Although death from Alzheimer’s was imminent and inevitable, the immediate cause of my mother’s death was probably dehydration (which precedes starvation). That is not uncommon at all. On the contrary, that is exactly how many if not most elderly people die if (1) they are not fortunate to die quickly and (2) they have left instructions that they do not wish to be kept alive by artificial means. Those present when my mother died said she did not appear to be in pain, though morphine would have been available if she had needed it. A morphine overdose might well have been more merciful, but laws against euthanasia leave no legal alternative to death by dehydration in many cases. Those who now bemoan death by dehydration usually admire laws against euthanasia, which is somewhat inconsistent when those are often the only two options for those who abhor prolonged artificial life support.
Many people believe themselves qualified to speak in the abstract about such matters, particularly concerning people they do not know. And they claim to view such tough choices as a clear and simple distinction between right and wrong.
I would first like to ask anyone blessed with such moral certitude if they object to living wills in principle (perhaps viewing such an Advance Medical Directive as akin to suicide). If not, I would ask if he or she could possibly imagine writing a living will for himself or herself that would instruct physicians to maintain the body by any means possible, even if the person in question was unable to move or communicate for 15 years (and potentially much longer). If they could honestly answer that question in the affirmative, I would ask how certain they are that such a fate is preferable to being buried alive with an oxygen tube and plenty of food and water.
Many who profess belief in a glorious afterlife have nonetheless become curiously agitated on behalf of clinging to the faintest semblance of life by unnatural means. This makes no theological sense unless Mrs.
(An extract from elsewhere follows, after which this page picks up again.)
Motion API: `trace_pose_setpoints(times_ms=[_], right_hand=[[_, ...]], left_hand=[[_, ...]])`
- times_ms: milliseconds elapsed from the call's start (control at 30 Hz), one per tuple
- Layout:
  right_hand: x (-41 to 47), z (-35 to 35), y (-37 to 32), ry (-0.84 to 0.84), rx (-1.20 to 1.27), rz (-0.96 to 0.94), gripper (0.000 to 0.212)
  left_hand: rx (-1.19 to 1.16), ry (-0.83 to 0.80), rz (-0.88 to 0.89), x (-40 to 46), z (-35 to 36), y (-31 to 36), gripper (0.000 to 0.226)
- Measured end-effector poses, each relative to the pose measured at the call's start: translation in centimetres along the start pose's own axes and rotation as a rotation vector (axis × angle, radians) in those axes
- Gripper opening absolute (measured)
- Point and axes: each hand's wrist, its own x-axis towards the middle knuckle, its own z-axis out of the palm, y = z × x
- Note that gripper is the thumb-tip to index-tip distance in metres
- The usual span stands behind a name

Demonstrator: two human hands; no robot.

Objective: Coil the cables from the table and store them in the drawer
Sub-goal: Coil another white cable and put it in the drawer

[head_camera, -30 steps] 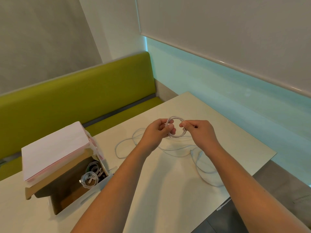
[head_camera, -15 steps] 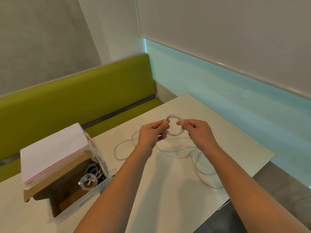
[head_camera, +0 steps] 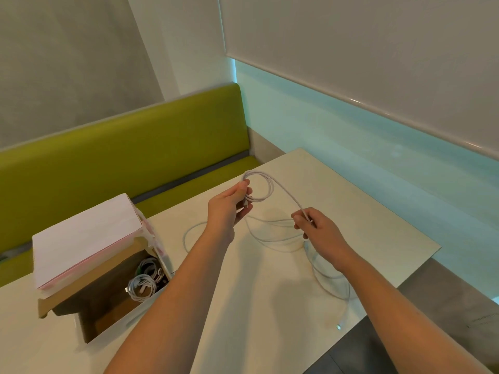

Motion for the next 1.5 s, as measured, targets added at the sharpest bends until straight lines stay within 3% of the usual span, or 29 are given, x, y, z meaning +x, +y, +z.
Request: trace_pose_setpoints(times_ms=[333, 467, 600, 800, 933, 1033, 1167, 1367, 1500], right_hand=[[-0.3, -0.4, 2.5, -0.084, -0.193, 0.051, 0.014], [-0.2, 0.4, 0.7, -0.084, -0.018, -0.003, 0.019], [0.9, 1.2, -3.1, 0.022, 0.115, -0.091, 0.031], [1.9, 1.6, -4.2, 0.094, -0.119, -0.127, 0.025], [2.0, 1.7, -4.3, 0.120, -0.127, -0.084, 0.026], [2.1, 1.6, -4.4, 0.087, -0.174, -0.109, 0.026], [2.1, 1.0, -4.6, -0.111, -0.345, -0.208, 0.025], [1.9, 0.4, -5.3, -0.243, -0.616, -0.264, 0.028], [1.6, 0.7, -5.2, -0.227, -0.361, -0.186, 0.028]], left_hand=[[-0.069, 0.040, 0.019, 1.0, -1.4, 1.1, 0.016], [0.012, -0.023, 0.027, 0.5, -0.9, 0.2, 0.012], [0.110, -0.093, 0.045, -0.4, 0.2, -1.2, 0.013], [0.229, -0.286, 0.023, -1.3, 0.5, -1.5, 0.017], [0.333, -0.379, 0.050, -1.3, 0.1, -0.9, 0.021], [0.295, -0.454, -0.053, -1.3, 0.0, -0.5, 0.041], [0.343, -0.553, -0.170, -0.8, -0.5, 0.2, 0.066], [0.590, -0.561, -0.195, -0.3, -0.4, 0.9, 0.044], [0.467, -0.532, -0.192, -0.1, -0.2, 1.0, 0.035]])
Schiavo is assumed to be damned, which seems a very unChristian presumption.
That is certainly correct.
It is, however, a perverse society indeed that rules that every vicious murderer under the age of 18 merits constitutional protection and cannot be executed, but we must allow the killing of a disabled woman whose husband claims she was appalled by the conditions of characters in bad TV movies a couple of decades ago.
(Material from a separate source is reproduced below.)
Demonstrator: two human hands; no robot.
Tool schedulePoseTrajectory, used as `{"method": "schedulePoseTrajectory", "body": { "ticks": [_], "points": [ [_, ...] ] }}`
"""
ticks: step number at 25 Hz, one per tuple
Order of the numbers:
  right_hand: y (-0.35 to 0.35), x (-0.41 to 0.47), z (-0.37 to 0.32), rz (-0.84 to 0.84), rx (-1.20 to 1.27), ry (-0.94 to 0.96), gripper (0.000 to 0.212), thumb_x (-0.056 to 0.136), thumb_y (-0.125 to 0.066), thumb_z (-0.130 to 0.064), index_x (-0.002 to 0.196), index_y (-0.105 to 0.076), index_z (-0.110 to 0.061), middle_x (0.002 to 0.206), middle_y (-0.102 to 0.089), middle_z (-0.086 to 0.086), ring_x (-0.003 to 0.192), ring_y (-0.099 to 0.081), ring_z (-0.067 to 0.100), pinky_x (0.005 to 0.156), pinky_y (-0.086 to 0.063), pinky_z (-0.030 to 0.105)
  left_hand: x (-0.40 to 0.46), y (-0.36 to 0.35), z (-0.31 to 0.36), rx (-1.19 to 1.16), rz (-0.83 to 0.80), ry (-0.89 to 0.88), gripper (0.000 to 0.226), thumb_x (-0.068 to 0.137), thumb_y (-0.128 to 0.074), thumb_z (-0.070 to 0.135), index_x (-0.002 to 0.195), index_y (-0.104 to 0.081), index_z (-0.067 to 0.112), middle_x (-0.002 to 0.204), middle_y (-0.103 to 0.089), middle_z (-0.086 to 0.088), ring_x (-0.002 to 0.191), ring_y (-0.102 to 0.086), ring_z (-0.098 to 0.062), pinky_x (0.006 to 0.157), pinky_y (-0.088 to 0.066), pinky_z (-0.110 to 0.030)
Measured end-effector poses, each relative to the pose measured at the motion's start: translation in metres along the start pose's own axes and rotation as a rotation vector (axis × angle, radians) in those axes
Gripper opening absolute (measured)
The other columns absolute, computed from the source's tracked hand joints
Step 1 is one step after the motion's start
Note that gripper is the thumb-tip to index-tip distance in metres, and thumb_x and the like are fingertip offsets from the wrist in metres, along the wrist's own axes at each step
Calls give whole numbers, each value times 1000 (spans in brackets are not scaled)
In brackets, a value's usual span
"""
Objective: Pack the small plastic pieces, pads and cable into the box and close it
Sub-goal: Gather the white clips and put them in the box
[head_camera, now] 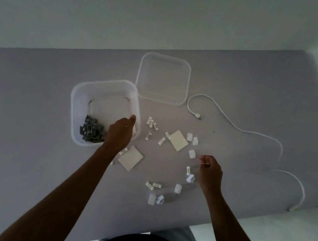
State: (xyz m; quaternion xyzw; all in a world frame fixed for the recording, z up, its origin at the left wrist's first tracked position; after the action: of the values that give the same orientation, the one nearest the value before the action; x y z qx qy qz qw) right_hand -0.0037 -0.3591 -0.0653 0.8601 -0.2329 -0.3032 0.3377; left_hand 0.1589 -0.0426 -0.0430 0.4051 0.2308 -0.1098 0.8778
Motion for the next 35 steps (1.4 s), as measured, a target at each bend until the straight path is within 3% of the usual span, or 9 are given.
{"method": "schedulePoseTrajectory", "body": {
  "ticks": [3, 7, 13, 16, 21, 24, 29, 32, 35],
  "points": [
    [1, -8, 16, -23, -18, 21, 22, 87, -62, -6, 109, -63, -3, 108, -67, 14, 94, -60, 23, 77, -43, 22, -20, -1, 16, -4, 146, -23, 45, 98, -44, 42, 125, -57, 8, 123, -61, -18, 112, -57, -34, 96, -43, -45],
    [-20, -27, 28, -130, -105, 144, 36, 81, -76, -28, 111, -58, -15, 102, -58, 1, 87, -59, 16, 67, -51, 20, -57, -28, 71, 126, 322, -312, 27, 92, -56, 34, 111, -60, 15, 112, -63, -8, 106, -56, -27, 93, -42, -44],
    [-19, -26, 39, -91, -170, 164, 18, 85, -69, -14, 102, -62, -13, 100, -64, 6, 89, -64, 19, 72, -45, 18, -68, -130, 110, 154, -26, -471, 19, 90, -59, 28, 104, -62, 17, 98, -70, -4, 88, -66, -23, 79, -54, -37],
    [-1, -7, 39, -72, 132, 71, 11, 83, -70, -17, 93, -67, -15, 87, -67, -2, 78, -63, 12, 70, -48, 18, -61, -169, 112, 257, -87, -389, 25, 91, -56, 36, 106, -63, 17, 103, -70, -8, 95, -67, -28, 82, -54, -38],
    [19, 27, 52, -102, 1062, -398, 22, 88, -43, 3, 80, -61, -5, 70, -59, 11, 69, -65, 27, 61, -53, 32, -52, -205, 119, 441, -66, -293, 45, 90, -55, 51, 116, -56, 14, 108, -65, -10, 98, -65, -33, 80, -51, -40],
    [33, 51, 43, -126, 928, -332, 23, 95, -48, -8, 74, -56, -5, 60, -57, 7, 60, -58, 22, 59, -51, 32, -50, -211, 120, 452, -41, -268, 36, 89, -60, 41, 114, -58, 15, 107, -67, -10, 96, -66, -33, 78, -52, -39],
    [19, 80, -5, -191, 233, 197, 20, 84, -74, -29, 89, -64, -12, 76, -63, -2, 64, -54, 7, 61, -45, 17, -41, -204, 102, -11, -121, -113, 13, 84, -68, 21, 94, -69, 12, 82, -71, -6, 75, -68, -21, 71, -57, -32],
    [0, 91, -27, -257, 115, 319, 32, 81, -76, -32, 101, -63, -11, 82, -59, -1, 68, -52, 10, 62, -42, 21, -38, -202, 86, -610, -287, 220, 20, 92, -54, 7, 101, -71, 1, 82, -70, -11, 73, -68, -22, 65, -57, -30],
    [-20, 97, -29, -332, -70, 345, 38, 81, -75, -32, 109, -60, -10, 101, -59, 7, 86, -57, 20, 73, -45, 29, -41, -192, 88, -1098, -406, 424, 30, 83, -38, -4, 89, -67, -2, 81, -66, -13, 74, -63, -24, 63, -52, -31]
  ]
}}
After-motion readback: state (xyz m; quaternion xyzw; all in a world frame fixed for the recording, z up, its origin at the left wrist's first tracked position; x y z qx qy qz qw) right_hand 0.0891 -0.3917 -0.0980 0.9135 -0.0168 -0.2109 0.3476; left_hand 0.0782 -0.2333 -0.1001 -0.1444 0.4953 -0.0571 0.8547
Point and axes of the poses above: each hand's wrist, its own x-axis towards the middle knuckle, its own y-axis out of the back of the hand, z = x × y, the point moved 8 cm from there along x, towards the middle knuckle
We set off down this path, of course, when it was decided that the Constitution required state governments to allow doctors to kill children in the womb.
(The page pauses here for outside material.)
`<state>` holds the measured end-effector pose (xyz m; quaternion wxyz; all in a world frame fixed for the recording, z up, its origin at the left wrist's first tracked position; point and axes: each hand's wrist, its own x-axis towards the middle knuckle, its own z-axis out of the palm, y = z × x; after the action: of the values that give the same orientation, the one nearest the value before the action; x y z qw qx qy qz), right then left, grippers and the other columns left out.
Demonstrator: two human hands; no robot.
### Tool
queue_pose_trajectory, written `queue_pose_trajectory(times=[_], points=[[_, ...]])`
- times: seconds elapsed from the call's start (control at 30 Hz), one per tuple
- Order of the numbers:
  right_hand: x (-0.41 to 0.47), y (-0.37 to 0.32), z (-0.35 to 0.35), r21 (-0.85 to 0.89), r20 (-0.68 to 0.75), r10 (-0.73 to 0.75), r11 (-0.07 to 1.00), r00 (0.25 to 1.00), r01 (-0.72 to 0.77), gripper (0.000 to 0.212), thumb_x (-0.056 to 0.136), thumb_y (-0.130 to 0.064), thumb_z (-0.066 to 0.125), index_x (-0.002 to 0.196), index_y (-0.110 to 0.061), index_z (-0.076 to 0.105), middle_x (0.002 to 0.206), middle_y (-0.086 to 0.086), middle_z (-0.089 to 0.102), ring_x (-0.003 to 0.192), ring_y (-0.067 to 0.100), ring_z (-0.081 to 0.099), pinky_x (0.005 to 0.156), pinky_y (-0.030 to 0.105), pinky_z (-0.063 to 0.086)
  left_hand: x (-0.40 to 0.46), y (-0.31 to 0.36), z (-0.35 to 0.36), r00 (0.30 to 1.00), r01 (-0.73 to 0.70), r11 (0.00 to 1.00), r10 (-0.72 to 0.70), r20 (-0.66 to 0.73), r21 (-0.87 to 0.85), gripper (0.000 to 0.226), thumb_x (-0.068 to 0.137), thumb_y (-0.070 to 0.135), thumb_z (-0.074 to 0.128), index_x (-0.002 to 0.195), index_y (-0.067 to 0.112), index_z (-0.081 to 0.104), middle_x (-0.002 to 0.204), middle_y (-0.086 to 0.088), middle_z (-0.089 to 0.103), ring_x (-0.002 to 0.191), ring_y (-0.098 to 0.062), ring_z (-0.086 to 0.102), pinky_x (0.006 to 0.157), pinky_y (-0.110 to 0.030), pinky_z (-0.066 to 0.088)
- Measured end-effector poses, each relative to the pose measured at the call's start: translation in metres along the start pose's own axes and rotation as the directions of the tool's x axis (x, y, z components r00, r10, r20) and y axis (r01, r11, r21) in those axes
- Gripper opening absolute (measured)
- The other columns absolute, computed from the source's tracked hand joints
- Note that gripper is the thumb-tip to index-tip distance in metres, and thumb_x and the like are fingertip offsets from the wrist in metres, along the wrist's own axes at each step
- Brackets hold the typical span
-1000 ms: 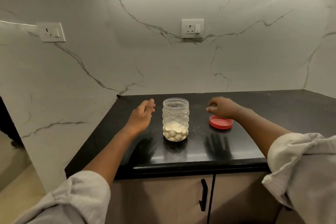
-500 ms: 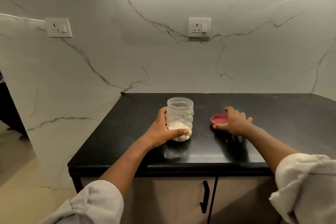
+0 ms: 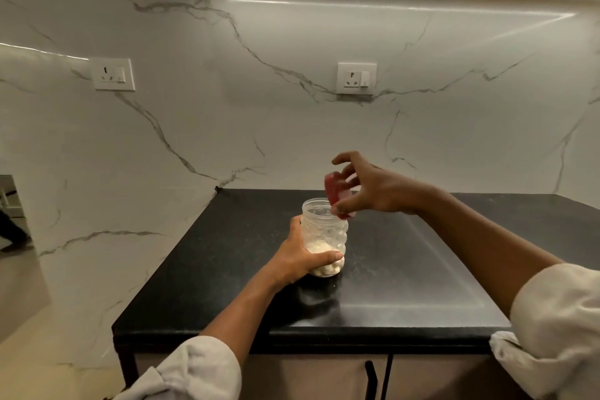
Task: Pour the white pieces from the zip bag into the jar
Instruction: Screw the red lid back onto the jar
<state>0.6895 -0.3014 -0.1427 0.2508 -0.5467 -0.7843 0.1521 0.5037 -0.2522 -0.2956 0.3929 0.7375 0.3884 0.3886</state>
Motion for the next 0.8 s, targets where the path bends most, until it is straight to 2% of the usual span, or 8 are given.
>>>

We have been led all the way to this current Mount of Olives by the nation's courts. The truly great shame, however, is that our legislators and executives have concurred in this judicial usurpation of their powers.
They are every bit as responsible as the courts. Therefore we, who elected them, are fully responsible for the present awful situation.
Florida governor Jeb Bush has tried to work with the courts to resolve the problem, but the Florida judges continue to insist that the state's courts' previous decisions in this matter have been unerring. A governor, however, has broad powers, and state statutes allow for the removal of a person who is under the care of another who has neglected them. The deliberate denial of food and water is worse than neglect. The only people who would be angry if Gov. Bush intervened to save Terri Schiavo's life are his most implacable enemies.
If Jeb Bush does not intervene, George Bush should do so.
If neither of those men musters up the courage to save Terri Schiavo, then truly we, the citizens of this nation who elected the governors, legislators, judges, and presidents who brought us to this pass, are ultimately responsible.
On this day of all days, Terri Schiavo's plight should be an arrow to the conscience of every American.